Last week I had the loveliest day. It was a completely normal day – it was Thursday, the one day of the week when I have Max all to myself with no activities planned. I don’t often take Max out for a proper meal with just the two of us as it can often be a bit of a battle to keep him amused, but that day we stopped at Bill’s for some brunch as a treat.
From the moment we walked in, Max was the most angelic child – smiling and flirting with the waitress, sitting patiently in his high chair opposite me while we quietly read Postman Bear as we waited for our food, and then charming the two ladies who came in later and sat down next to us. Max and I were happy chatting (in as limited a conversation as you can have with an under two year old), playing with the few toys I’d bought with me, reading some books, and basically having a lovely time together. It was a moment when I realised that I was really genuinely enjoying my son’s company.
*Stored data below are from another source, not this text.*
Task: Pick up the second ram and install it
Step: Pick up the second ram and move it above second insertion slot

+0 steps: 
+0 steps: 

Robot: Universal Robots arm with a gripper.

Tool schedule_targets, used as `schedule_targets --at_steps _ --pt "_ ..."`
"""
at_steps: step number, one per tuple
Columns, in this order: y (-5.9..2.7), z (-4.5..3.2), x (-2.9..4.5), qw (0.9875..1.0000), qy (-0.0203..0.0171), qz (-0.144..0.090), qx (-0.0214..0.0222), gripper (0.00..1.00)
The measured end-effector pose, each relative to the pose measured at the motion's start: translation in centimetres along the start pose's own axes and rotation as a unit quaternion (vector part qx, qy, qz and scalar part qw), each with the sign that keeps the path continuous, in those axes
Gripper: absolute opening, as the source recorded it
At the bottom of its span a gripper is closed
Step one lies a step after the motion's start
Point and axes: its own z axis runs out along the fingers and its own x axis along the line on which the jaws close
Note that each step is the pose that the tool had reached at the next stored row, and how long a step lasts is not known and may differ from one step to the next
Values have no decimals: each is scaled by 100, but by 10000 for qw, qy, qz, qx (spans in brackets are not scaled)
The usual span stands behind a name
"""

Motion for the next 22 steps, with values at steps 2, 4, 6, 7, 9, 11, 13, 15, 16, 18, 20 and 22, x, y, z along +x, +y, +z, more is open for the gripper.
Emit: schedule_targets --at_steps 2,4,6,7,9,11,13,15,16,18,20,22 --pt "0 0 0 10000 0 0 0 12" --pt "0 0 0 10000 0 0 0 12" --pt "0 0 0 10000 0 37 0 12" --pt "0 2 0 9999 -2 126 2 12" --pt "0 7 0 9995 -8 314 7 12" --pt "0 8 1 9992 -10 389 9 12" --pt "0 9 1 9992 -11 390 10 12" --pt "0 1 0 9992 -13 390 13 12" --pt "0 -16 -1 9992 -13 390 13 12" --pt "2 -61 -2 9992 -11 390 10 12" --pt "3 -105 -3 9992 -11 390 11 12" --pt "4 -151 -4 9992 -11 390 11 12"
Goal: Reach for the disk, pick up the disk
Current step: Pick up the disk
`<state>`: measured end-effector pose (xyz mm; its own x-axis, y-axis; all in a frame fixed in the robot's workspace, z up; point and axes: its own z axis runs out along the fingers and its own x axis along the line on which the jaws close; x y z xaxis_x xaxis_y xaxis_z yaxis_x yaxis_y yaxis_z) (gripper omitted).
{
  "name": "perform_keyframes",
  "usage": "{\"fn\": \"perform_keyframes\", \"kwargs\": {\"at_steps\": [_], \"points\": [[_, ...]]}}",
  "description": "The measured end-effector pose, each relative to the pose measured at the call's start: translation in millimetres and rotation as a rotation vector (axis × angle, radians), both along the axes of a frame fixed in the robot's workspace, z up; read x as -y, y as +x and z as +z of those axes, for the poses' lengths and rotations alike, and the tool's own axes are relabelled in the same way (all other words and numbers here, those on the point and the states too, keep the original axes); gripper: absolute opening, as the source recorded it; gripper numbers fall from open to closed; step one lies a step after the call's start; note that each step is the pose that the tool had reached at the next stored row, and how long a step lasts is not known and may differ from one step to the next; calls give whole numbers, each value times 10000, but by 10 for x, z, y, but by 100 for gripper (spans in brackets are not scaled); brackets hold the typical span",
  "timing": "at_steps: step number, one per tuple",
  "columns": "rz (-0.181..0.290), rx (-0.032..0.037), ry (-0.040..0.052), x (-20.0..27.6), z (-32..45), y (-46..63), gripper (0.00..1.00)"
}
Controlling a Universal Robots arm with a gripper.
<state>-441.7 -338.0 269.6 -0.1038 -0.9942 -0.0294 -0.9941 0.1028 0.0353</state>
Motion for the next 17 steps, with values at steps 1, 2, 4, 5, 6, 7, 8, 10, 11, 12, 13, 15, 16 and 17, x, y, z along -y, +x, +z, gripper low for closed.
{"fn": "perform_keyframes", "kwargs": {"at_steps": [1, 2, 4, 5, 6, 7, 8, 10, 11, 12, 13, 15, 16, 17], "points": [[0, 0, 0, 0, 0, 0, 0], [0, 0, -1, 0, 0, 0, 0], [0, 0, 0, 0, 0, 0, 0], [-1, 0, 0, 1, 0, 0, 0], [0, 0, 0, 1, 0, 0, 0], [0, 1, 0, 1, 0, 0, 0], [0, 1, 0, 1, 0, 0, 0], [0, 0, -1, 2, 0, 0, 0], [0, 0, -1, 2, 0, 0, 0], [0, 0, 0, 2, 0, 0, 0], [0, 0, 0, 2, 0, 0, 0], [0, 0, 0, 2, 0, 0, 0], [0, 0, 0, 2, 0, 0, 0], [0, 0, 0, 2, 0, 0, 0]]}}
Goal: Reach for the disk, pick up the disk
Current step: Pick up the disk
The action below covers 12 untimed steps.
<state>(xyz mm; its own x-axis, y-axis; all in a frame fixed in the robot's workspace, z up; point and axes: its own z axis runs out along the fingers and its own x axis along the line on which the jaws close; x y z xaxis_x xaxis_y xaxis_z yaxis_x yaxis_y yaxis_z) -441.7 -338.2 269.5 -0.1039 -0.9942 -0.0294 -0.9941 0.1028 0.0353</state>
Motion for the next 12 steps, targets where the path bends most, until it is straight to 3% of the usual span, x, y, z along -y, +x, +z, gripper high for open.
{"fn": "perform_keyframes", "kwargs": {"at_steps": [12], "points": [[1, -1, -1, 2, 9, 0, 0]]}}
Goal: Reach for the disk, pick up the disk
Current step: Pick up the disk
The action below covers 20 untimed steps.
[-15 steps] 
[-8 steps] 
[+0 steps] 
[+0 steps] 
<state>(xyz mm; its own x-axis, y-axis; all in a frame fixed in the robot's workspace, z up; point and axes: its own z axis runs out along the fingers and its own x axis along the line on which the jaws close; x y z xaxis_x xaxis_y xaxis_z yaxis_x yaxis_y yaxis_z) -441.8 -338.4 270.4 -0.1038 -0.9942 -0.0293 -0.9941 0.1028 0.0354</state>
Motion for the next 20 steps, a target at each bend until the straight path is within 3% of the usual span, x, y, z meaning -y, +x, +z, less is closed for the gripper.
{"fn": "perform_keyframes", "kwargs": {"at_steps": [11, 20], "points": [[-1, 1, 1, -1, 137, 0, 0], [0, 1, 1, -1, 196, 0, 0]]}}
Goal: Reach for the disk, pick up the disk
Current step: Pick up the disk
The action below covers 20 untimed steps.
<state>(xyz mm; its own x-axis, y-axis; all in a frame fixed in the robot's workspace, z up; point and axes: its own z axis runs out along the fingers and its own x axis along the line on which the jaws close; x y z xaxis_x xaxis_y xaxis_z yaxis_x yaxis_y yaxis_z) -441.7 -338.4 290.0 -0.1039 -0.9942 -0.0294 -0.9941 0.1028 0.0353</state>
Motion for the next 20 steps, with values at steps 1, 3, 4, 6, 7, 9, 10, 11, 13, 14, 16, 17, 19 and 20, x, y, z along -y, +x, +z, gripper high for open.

Are you ever aware of being watched? I was very aware of it while we were sat down – every now and again I’d look up and notice someone looking at us and I’d give them a smile. As the meal went on I caught numerous comments about how lovely and how well behaved Max was. I’ll admit – we walked out of that restaurant and I felt like a pretty amazing mother right there - complete smug mum moment that would no doubt bite me on the bum later on!
But then I got thinking – why am I basing how good a mother I feel on how well my child behaves? Or how other people are judging us? For one thing, he’s a toddler – he’s learning about how to behave in the world, how to interact with people, how to be polite, it’s only to be expected that he’ll misbehave. He’s testing the boundaries and learning how the world works and that’s completely normal. The same angelic child that those restaurant goers witnessed was throwing an almighty tantrum only that morning because he felt that shoes were an unnecessary addition to a trip out of the house (Mummy disagreed).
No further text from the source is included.